Work to complete: Begin at the top of the records and copy each line exactly. The line containing "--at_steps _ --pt" is the last one to include.

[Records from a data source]
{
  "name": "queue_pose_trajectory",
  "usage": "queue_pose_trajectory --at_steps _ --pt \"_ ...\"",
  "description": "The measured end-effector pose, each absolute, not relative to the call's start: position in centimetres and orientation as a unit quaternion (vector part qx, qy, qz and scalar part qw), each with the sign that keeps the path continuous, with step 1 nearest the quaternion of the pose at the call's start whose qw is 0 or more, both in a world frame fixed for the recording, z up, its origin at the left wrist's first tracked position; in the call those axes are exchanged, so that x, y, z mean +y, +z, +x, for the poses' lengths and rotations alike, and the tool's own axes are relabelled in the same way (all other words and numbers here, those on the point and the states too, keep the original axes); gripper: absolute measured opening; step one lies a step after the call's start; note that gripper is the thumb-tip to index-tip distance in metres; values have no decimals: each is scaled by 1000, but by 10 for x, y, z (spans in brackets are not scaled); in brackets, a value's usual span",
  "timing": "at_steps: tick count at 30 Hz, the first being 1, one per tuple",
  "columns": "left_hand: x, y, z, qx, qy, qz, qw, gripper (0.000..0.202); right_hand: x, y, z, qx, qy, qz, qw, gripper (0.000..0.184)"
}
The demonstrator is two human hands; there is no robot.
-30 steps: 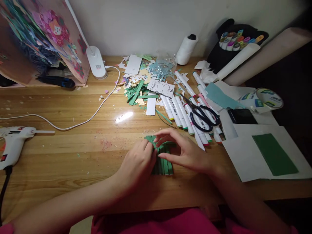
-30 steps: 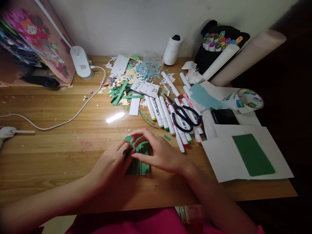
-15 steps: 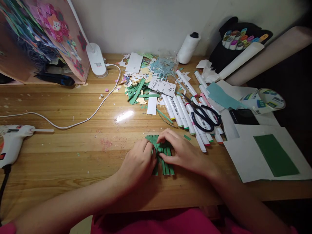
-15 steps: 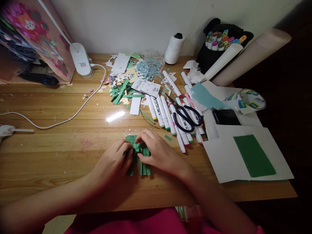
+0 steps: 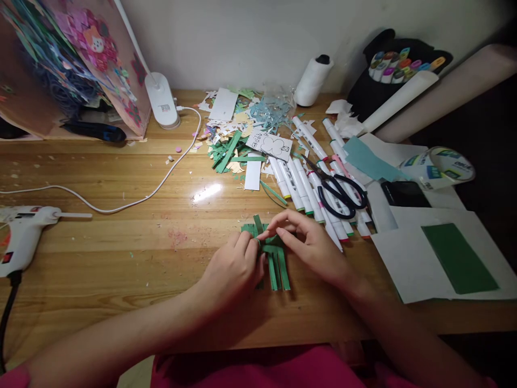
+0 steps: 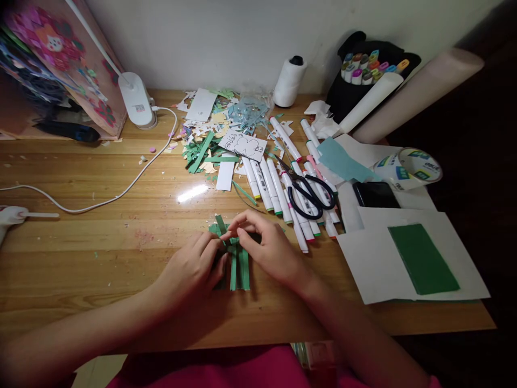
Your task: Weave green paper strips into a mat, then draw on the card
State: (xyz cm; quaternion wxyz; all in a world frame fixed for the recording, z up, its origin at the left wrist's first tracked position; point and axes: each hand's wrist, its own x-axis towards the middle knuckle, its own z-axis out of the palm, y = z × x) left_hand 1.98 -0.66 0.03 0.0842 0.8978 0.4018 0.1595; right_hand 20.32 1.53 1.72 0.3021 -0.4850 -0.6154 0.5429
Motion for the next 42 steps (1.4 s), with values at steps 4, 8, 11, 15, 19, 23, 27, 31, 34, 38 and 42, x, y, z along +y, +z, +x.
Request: queue_pose_trajectory --at_steps 4,8,11,15,19,23,27,31,34,38,42 --pt "-7 3 21 416 153 887 130 22 16 19 205 -630 530 -488 289 15" --pt "-6 -3 19 422 159 886 107 27 16 21 208 -692 458 -499 248 2" --pt "-5 -6 18 437 157 879 107 28 17 23 210 -740 413 -493 199 7" --pt "-5 -5 17 437 154 880 104 21 18 25 212 -787 374 -467 151 10" --pt "-6 1 13 392 135 908 63 21 19 24 212 -805 351 -457 138 11" --pt "-9 5 10 309 172 935 23 27 19 25 213 -812 338 -454 142 10" --pt "-14 3 11 275 202 940 14 29 20 29 215 -820 309 -465 123 8" --pt "-17 0 15 260 221 940 19 29 21 31 217 -820 307 -471 106 6" --pt "-14 1 20 301 202 930 57 26 23 30 217 -805 333 -478 107 6" --pt "-7 3 27 370 205 900 105 20 24 30 217 -766 391 -499 110 10" --pt "-2 3 33 418 212 873 135 27 23 33 218 -729 448 -496 150 12"
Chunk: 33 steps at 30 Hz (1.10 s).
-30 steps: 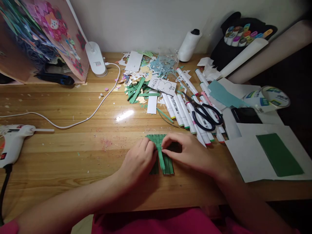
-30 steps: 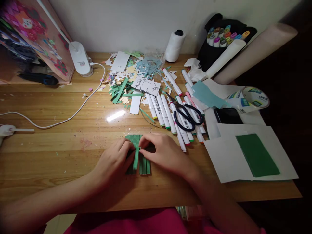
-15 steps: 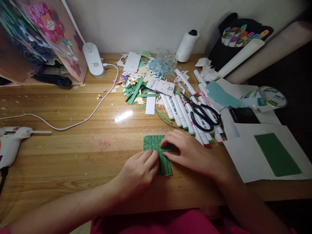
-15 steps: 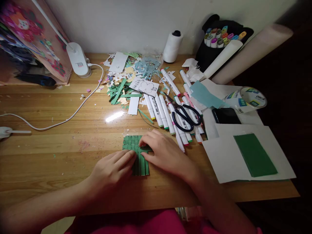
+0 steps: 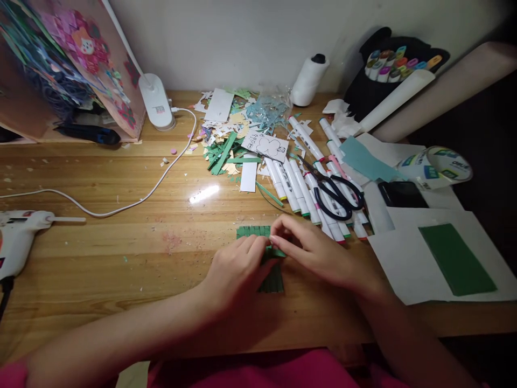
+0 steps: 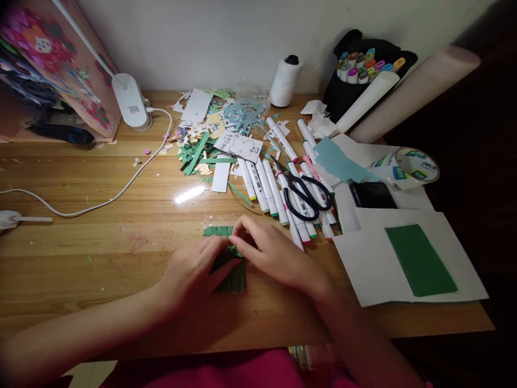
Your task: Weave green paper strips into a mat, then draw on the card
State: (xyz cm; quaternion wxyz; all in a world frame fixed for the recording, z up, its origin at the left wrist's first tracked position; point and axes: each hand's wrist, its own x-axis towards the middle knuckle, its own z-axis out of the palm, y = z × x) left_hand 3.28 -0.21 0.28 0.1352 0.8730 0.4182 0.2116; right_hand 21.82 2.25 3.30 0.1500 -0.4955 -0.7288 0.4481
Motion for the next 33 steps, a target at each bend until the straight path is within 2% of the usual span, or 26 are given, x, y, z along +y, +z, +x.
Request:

Task response:
{
  "name": "queue_pose_trajectory",
  "usage": "queue_pose_trajectory --at_steps _ --pt \"_ ...\"",

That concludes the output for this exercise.